Melalui layanan tersebut, masyarakat dapat memeriksa status penerimaan PKH maupun BPNT dengan memasukkan Nomor Induk Kependudukan (NIK) pada KTP. Pengecekan dapat dilakukan kapan saja selama tersedia akses internet.
Cara cek status penerima PKH dan BPNT 2026
1) Cek melalui Aplikasi Cek Bansos Kemensos
Berikut langkah-langkah pengecekan melalui aplikasi:
1. Unduh aplikasi Cek Bansos di Play Store (Android) atau App Store (iOS).
2. Buka aplikasi dan lakukan registrasi menggunakan nomor handphone aktif.
3. Verifikasi akun melalui kode OTP yang dikirim via SMS.
4. Login ke aplikasi menggunakan akun yang sudah dibuat.
5. Pilih menu “Cek Bansos” di dashboard.
6. Masukkan NIK atau nama lengkap sesuai KTP.
7. Pilih lokasi domisili (provinsi, kota, kecamatan, kelurahan).
8. Tekan tombol “Cek” untuk melihat hasil.
Selain untuk pengecekan, aplikasi ini juga menyediakan fitur pengajuan usulan sebagai calon penerima bansos bagi masyarakat yang memenuhi kriteria.
2) Cek melalui situs cekbansos.kemensos.go.id
Pengecekan juga bisa dilakukan melalui peramban (browser) dengan langkah berikut:
1. Akses laman pencarian di cekbansos.kemensos.go.id.
2. Masukkan deret angka NIK sesuai data KTP.
3. Ketik huruf kode keamanan yang tampil pada layar.
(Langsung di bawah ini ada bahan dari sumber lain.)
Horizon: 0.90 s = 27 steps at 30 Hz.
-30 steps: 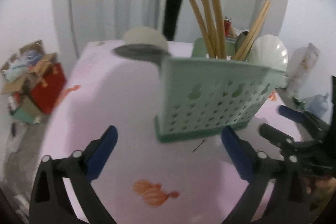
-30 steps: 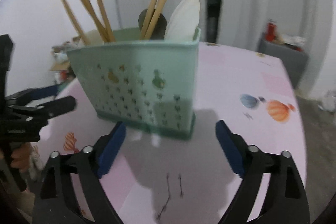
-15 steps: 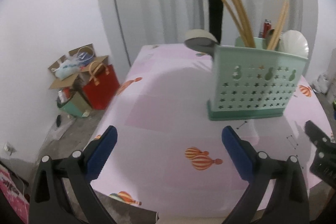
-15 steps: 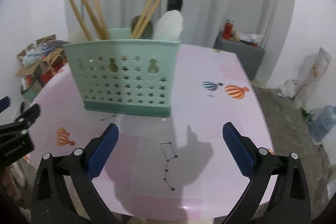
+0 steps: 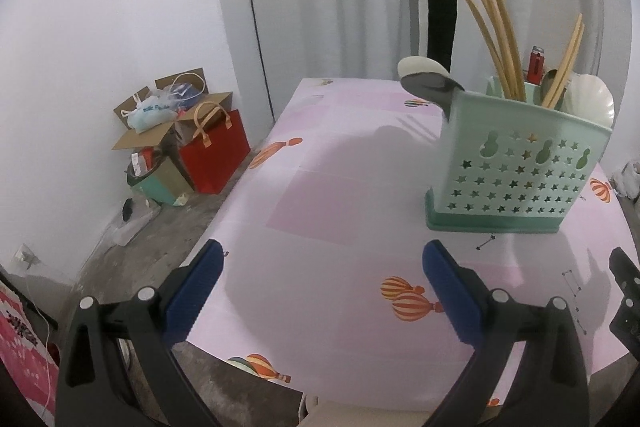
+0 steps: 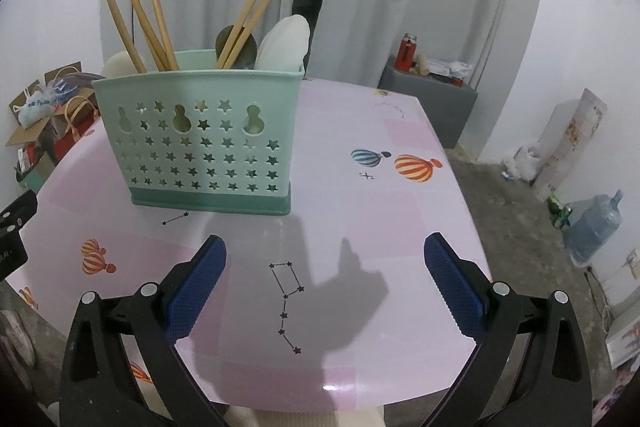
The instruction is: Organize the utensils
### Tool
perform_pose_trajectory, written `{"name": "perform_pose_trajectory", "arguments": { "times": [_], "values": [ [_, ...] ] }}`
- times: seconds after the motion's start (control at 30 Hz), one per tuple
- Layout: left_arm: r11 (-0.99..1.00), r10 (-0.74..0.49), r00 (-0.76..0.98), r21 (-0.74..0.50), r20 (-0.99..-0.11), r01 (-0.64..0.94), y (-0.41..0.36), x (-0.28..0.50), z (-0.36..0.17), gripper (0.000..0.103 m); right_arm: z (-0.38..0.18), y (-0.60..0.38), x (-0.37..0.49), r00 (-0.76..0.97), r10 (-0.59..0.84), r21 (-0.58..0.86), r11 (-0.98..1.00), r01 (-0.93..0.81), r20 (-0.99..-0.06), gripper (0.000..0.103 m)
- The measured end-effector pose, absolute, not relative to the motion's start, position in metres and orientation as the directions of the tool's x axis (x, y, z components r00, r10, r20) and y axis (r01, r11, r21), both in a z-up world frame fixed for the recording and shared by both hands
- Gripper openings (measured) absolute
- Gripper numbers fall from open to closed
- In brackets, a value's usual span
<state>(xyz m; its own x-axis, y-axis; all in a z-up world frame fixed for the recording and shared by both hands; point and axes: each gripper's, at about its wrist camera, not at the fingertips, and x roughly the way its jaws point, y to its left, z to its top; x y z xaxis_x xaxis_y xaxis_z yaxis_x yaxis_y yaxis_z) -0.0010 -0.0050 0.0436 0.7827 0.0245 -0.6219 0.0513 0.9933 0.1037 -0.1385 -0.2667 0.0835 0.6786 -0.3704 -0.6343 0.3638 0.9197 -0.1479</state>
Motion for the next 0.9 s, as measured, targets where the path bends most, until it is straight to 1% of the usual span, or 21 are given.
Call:
{"name": "perform_pose_trajectory", "arguments": {
  "times": [0.9],
  "values": [
    [0.993,0.027,0.768,0.105,-0.640,0.052,-0.0007,-0.0052,0.0445,0.098,0.0842,-0.2636,-0.1401,0.679,-0.366,-0.149,0.922,0.357,-0.636,0.095]
  ]
}}
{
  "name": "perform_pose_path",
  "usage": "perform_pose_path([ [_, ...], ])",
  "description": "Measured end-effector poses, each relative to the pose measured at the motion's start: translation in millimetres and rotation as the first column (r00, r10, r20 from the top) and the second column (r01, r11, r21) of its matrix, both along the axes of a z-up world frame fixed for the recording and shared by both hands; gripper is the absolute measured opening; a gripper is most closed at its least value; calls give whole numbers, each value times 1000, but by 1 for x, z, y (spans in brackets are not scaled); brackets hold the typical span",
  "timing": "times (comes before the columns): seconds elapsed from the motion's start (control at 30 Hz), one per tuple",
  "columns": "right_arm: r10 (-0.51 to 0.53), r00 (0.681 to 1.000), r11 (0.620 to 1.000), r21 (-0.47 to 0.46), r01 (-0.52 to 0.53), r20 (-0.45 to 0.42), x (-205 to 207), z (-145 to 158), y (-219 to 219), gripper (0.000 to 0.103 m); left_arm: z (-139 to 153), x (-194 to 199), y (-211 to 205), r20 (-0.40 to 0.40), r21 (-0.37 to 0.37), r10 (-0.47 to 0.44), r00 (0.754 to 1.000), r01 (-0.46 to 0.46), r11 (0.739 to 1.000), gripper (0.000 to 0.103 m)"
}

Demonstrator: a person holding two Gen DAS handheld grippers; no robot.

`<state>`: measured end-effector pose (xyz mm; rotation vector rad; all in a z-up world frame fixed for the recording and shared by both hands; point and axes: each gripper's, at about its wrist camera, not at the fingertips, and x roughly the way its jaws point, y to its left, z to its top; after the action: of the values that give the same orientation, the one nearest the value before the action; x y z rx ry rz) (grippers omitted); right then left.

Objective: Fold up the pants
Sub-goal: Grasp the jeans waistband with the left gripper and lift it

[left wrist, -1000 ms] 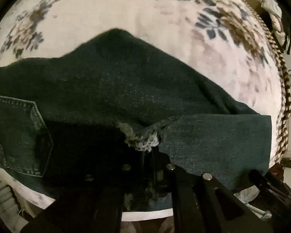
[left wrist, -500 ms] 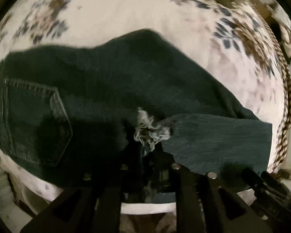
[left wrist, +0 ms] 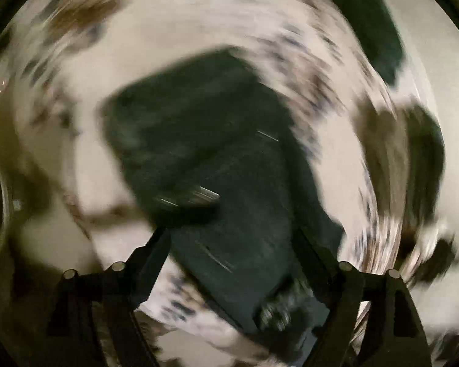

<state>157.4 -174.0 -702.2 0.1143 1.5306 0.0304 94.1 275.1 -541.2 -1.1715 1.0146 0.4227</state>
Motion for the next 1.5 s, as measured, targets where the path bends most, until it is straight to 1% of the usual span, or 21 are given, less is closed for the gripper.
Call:
perform_pose_path([
  [0.07, 24, 1000, 1000, -6, -24, -1, 6, 1, 16, 96, -19, -9, 15, 26, -64, 87, 996, -86, 994, 70],
  [0.17, 54, 999, 999, -2, -53, 10, 12, 0, 37, 96, -39, -13, 34, 59, -91, 174, 983, -168, 982, 70],
  [0.23, 75, 997, 997, 1, -75, 6, 4, -5, 44, 96, -54, -4, 38, 54, -114, 189, 980, -182, 977, 70],
  [0.37, 85, 996, 996, 25, -85, -9, 1, -12, 57, 96, -54, 5, 47, 77, -101, 200, 977, -192, 976, 70],
  [0.43, 82, 997, 996, 28, -82, -12, -4, -18, 59, 96, -44, 6, 52, 95, -115, 228, 969, -217, 969, 62],
  [0.47, 77, 997, 997, 29, -77, -12, -7, -23, 59, 96, -44, 9, 54, 106, -126, 241, 965, -227, 966, 62],
  [0.53, 70, 997, 997, 34, -70, -10, -9, -27, 52, 96, -32, 7, 52, 135, -105, 224, 965, -210, 972, 62],
  [0.6, 63, 998, 998, 31, -63, -12, -2, -24, 49, 96, -27, 12, 48, 143, -51, 168, 975, -162, 985, 62],
  [0.63, 56, 998, 998, 31, -56, -19, -3, -27, 46, 96, -33, 14, 48, 134, -44, 158, 978, -154, 987, 62],
  [0.73, 43, 999, 998, 38, -42, -23, -6, -30, 35, 96, -63, 17, 57, 126, -102, 196, 973, -183, 978, 63],
  [0.8, 45, 999, 998, 33, -45, -10, -7, -28, 32, 96, -64, 19, 60, 151, -114, 223, 963, -208, 972, 60],
  [0.83, 47, 999, 999, 28, -47, -4, -6, -26, 28, 96, -61, 18, 59, 162, -106, 216, 963, -200, 974, 42],
  [0.9, 46, 999, 999, 11, -46, 11, -9, -25, 22, 96, -44, 21, 51, 177, -33, 155, 972, -152, 988, 27],
  [0.93, 44, 999, 999, -1, -44, 14, -9, -25, 18, 96, -30, 23, 45, 181, 29, 115, 977, -122, 992, 24],
  [1.07, 5, 999, 1000, -6, -5, 32, -14, -24, -3, 96, 23, 29, 22, 204, 174, 1, 979, -37, 984, 21],
  [1.13, -13, 999, 1000, 8, 13, 40, -19, -21, -15, 96, 64, 36, -5, 227, 285, -107, 968, 39, 958, 21],
  [1.17, -18, 999, 1000, 15, 17, 43, -21, -20, -20, 96, 76, 39, -15, 231, 319, -140, 963, 61, 946, 20],
  [1.23, -33, 998, 999, 30, 31, 52, -27, -15, -36, 96, 114, 45, -54, 250, 414, -268, 930, 148, 898, 20],
  [1.3, -49, 997, 998, 47, 46, 58, -31, -10, -60, 96, 136, 49, -89, 250, 471, -363, 897, 215, 856, 20],
  [1.4, -77, 995, 996, 59, 73, 64, -40, -4, -101, 96, 156, 55, -164, 241, 529, -536, 809, 354, 771, 20],
  [1.5, -120, 991, 992, 50, 117, 65, -57, -1, -155, 96, 144, 60, -235, 174, 564, -668, 724, 482, 670, 19],
])
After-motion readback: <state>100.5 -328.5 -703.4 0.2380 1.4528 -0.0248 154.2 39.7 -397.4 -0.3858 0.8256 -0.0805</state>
Jika tidak terbaca, tekan ikon penyegar (refresh) untuk memunculkan kode baru.
4. Tekan tombol “CARI DATA”.
5. Sistem akan menampilkan rincian nama, kelompok desil, serta status penetapan penerima bansos Kemensos.
Jadwal pencairan PKH dan BPNT 2026
PKH dan BPNT disalurkan dalam empat tahap sepanjang tahun, yaitu:
Tahap 1: Januari–Maret
Tahap 2: April–Juni
Tahap 3: Juli–September
Tahap 4: Oktober–Desember
Besaran bantuan PKH dan BPNT 2026
Besaran bantuan PKH berbeda sesuai kategori penerima. Rinciannya sebagai berikut:
Ibu hamil: Rp3 juta (Rp750.000 per tahap).
Anak usia dini (0–6 tahun): Rp3 juta (Rp750.000 per tahap).
Siswa SD: Rp900.000 (Rp225.000 per tahap).
Siswa SMP: Rp1,5 juta (Rp375.000 per tahap).
Siswa SMA: Rp2 juta (Rp500.000 per tahap).
Disabilitas berat: Rp2,4 juta (Rp600.000 per tahap).
Lanjut usia 60 tahun ke atas: Rp2,4 juta (Rp600.000 per tahap).
Korban pelanggaran HAM berat: Rp10,8 juta (Rp2,7 juta per tahap).
Sementara itu, BPNT diberikan dalam bentuk saldo Rp200.000 per bulan yang dapat digunakan untuk membeli kebutuhan pangan melalui e-warong atau agen yang bekerja sama dengan pemerintah.
Dengan layanan cek bansos online dari Kemensos, masyarakat dapat memeriksa status penerimaan PKH dan BPNT secara mandiri menggunakan NIK KTP, baik melalui situs resmi maupun aplikasi.